O antigo Presidente da República Ramalho Eanes em entrevista à RTP questionado sobre este assunto disse discordar desta opinião, defendendo que «dada a situação» e a «necessidade de encontrar compromissos», seria «preferível» a antecipação das eleições legislativas.
«Por princípio, não comento decisões nem deste Presidente nem dos outros.
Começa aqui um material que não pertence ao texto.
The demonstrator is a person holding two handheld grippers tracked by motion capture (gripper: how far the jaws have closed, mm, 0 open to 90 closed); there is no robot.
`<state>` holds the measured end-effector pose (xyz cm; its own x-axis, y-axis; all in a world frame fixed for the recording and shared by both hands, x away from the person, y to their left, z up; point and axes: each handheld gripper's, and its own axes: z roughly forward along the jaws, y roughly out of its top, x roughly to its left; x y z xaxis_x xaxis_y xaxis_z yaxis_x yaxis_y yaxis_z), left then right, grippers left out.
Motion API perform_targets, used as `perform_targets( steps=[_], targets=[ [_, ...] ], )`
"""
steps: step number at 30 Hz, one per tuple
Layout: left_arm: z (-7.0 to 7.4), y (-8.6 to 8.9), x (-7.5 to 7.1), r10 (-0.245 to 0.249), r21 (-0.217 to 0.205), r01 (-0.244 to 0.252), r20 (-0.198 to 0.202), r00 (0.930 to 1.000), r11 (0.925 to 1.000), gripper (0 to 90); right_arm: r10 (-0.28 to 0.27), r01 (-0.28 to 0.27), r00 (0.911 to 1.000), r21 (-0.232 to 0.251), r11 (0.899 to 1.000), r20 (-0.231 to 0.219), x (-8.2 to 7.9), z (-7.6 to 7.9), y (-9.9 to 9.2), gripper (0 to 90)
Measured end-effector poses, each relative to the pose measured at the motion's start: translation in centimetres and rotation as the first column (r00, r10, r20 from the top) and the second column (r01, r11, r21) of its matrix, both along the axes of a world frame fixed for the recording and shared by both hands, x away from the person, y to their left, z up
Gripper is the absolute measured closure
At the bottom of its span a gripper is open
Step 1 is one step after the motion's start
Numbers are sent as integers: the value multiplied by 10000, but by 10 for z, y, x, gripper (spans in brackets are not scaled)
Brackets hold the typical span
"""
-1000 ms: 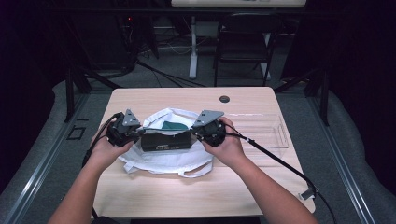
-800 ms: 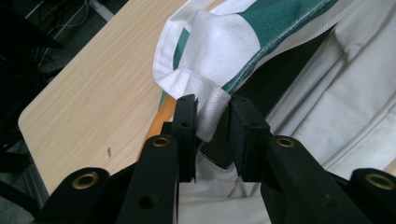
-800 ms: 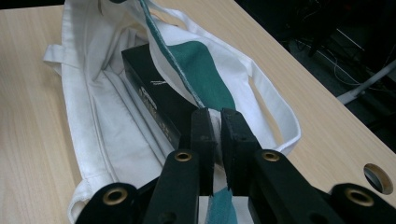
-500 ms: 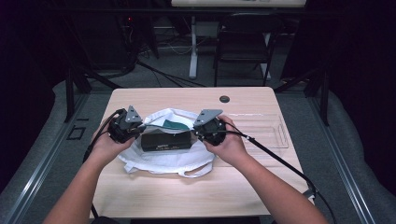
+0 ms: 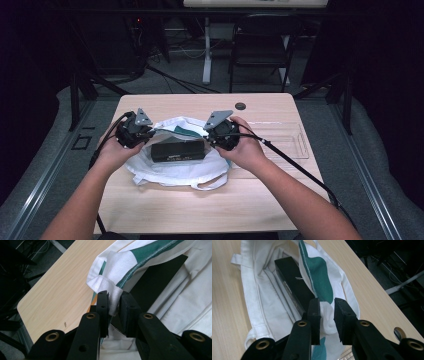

O que digo é que, entendo que, dada a situação e a necessidade de encontrar compromissos, de estabelecer pactos sobre aquilo que é consensual e sobre aquilo que não é consensual mas é indispensável, haveria talvez interesse em apertar o tempo e termos um tempo político novo, em que os partidos se tenham que confrontar com a situação do país e os portugueses, que hoje são muito diferentes”, afirmou Eanes.
O antigo chefe de Estado realça ainda, para sustentar a sua opinião, que «a relação entre o sistema político e os portugueses hoje mudou inteiramente».
Na entrevista a Fátima Campos Ferreira, o antigo Presidente da República acrescentou ainda que os partidos políticos não têm cumprido o seu dever de representar os portugueses.
Questionado sobre o caso de José Sócrates, o General Eanes advertiu para a necessidade de não fazer julgamentos na praça pública, condenando as fugas de informação e pedindo que se aguarde pelo tempo da Justiça.
Ainda bem que ainda há políticos que demonstram clarividência e bom senso!